An item which appeared in the Washington Post Wednesday marks the first report in a major American newspaper of the clause in the Rambouillet Accords on Kosovo which effectively authorized a NATO occupation of Serbia. The German press has carried several reports this month on the previously undisclosed Appendix B of the accord, but the American media has maintained a wall of silence.

Appendix B includes the following section (FRY is an abbreviation for Federal Republic of Yugoslavia):

"NATO personnel shall enjoy, together with their vehicles, vessels, aircraft and equipment, free and unrestricted passage and unimpeded access throughout the FRY including associated airspace and territorial waters. This shall include, but not be limited to, the right of bivouac, maneuver, billet, and utilization of any areas or facilities as required for support, training, and operations."

This language made it inconceivable that any government in Belgrade could accept the Rambouillet pact, since it would have transformed the entire territory of the Federal Republic of Yugoslavia, not only the province of Kosovo, into a NATO parade ground. This provision was included by the US government in order to insure that the government of President Slobodan Milosevic rejected the agreement and provided a suitable pretext for launching the air war on Yugoslavia.

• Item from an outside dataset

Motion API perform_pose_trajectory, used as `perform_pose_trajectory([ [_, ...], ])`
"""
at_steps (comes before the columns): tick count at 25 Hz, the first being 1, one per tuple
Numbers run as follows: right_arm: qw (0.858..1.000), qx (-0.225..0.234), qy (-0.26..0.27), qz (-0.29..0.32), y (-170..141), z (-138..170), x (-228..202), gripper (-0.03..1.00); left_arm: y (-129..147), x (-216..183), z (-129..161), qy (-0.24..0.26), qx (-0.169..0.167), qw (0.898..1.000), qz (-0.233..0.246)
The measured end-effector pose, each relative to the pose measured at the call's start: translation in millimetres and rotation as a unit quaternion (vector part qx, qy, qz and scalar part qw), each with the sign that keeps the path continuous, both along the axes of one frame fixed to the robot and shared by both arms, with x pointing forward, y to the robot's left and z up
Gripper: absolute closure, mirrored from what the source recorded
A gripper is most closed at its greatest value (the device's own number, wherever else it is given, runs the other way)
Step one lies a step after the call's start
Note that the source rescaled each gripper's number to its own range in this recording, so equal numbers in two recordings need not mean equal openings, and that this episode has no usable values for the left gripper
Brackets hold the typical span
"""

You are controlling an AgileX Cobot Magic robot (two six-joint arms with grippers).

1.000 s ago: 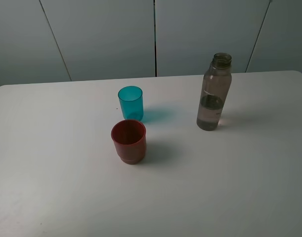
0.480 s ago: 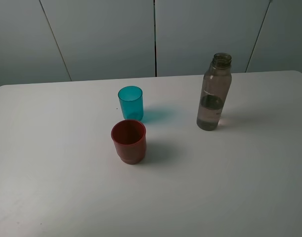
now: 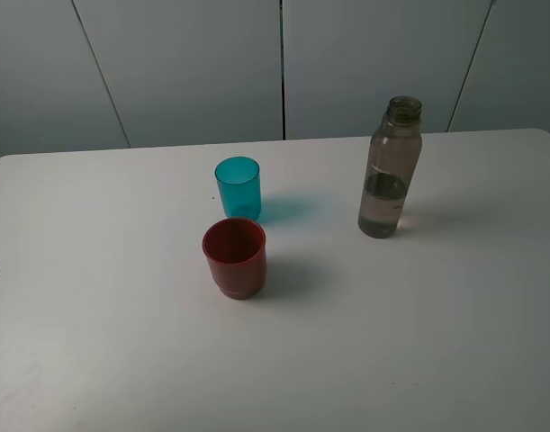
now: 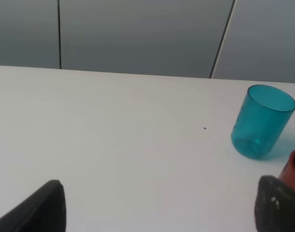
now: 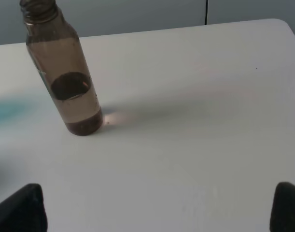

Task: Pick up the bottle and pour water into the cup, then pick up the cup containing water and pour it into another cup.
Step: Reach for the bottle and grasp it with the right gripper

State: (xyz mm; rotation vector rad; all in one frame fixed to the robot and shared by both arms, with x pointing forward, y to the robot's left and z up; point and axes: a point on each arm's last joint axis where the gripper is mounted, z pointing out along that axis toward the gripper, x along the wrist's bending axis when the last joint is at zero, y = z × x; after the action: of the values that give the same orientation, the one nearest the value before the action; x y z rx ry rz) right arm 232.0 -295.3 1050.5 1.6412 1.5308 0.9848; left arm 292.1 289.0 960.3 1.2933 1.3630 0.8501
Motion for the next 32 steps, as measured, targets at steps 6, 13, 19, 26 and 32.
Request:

The Post's "For the Record" column reproduces without comment the exchange below between NATO spokesman Jamie Shea and an unidentified reporter at the National Press Club in Washington on Monday, April 26.

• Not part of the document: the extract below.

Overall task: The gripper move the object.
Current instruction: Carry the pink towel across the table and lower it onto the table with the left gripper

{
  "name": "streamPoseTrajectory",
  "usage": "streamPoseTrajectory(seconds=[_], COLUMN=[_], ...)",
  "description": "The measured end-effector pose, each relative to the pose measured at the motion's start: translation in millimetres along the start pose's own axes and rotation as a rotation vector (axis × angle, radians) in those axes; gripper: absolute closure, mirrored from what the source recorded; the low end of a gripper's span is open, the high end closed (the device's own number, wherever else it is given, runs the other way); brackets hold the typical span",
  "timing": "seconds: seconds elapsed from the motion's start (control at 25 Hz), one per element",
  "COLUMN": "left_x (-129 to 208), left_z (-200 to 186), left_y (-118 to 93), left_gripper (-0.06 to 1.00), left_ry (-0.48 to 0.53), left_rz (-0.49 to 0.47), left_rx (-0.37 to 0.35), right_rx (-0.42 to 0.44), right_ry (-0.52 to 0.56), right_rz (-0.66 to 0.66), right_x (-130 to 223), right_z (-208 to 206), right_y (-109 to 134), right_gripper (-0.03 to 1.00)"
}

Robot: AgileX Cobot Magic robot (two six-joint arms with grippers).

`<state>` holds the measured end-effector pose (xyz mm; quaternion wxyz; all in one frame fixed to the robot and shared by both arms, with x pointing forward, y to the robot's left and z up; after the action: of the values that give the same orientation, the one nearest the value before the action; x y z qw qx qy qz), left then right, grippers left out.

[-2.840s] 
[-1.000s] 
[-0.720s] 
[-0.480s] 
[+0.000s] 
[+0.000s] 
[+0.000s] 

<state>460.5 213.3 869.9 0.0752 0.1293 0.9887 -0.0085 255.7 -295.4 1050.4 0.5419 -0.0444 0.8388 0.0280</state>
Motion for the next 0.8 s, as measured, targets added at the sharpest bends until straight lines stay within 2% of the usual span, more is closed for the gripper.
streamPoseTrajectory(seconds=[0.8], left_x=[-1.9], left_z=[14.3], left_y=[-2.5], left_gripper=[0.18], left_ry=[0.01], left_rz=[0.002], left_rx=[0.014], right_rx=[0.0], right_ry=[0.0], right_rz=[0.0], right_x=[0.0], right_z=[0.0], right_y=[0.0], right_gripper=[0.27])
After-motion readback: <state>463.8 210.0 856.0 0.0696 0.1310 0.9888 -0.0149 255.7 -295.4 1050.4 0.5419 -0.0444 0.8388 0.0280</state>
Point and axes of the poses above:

Q: The Rambouillet Accords, appendix B in particular ... called for the occupation of all of Yugoslavia.... Unrestricted passage through air space, territorial waters, rail, airports, roads, bridges, ports without payment, the electromagnetic spectrum and so on. Was not the Rambouillet accord, which Milosevic refused to sign, in fact, a desire to occupy all of Yugoslavia and not simply Kosovo?

Mr. Shea: No, absolutely not.... We were looking ... to be able to deploy an international security force, and that means, of course, being able to deploy the assets for that security force.

At the moment, all of our predeployed elements in the former Yugoslav Republic of Macedonia have come in by the Greek port of Thessaloniki. And for that, obviously, one has to have an agreement with the Yugoslav government to be able to have access to those roads, those rail systems, the air space for the business of setting up an international security presence, and therefore NATO personnel who may have had at the time ... to transit temporarily through Yugoslavia will have had to enjoy these kinds of immunities....

Q: That's simply not the language, sir. It's "free and unrestricted passage," the ability to detain people, for example ... and total use of the electromagnetic spectrum sir.

A: I was not a negotiator at Rambouillet ... but my understanding, sir, is that it refers to, as you say, passage, exactly transit. And that's the point I've made.

Despite Shea's obvious evasion, it is clear that the unidentified questioner--and many other journalists present in Washington for the NATO summit--are well aware of the significance of Appendix B. This document reveals the real purpose of the US/European assault: the transformation of Yugoslavia into a de facto colony of imperialism. The press silence on this crucial issue is a blatant example of the self-censorship of the corporate-controlled mass media.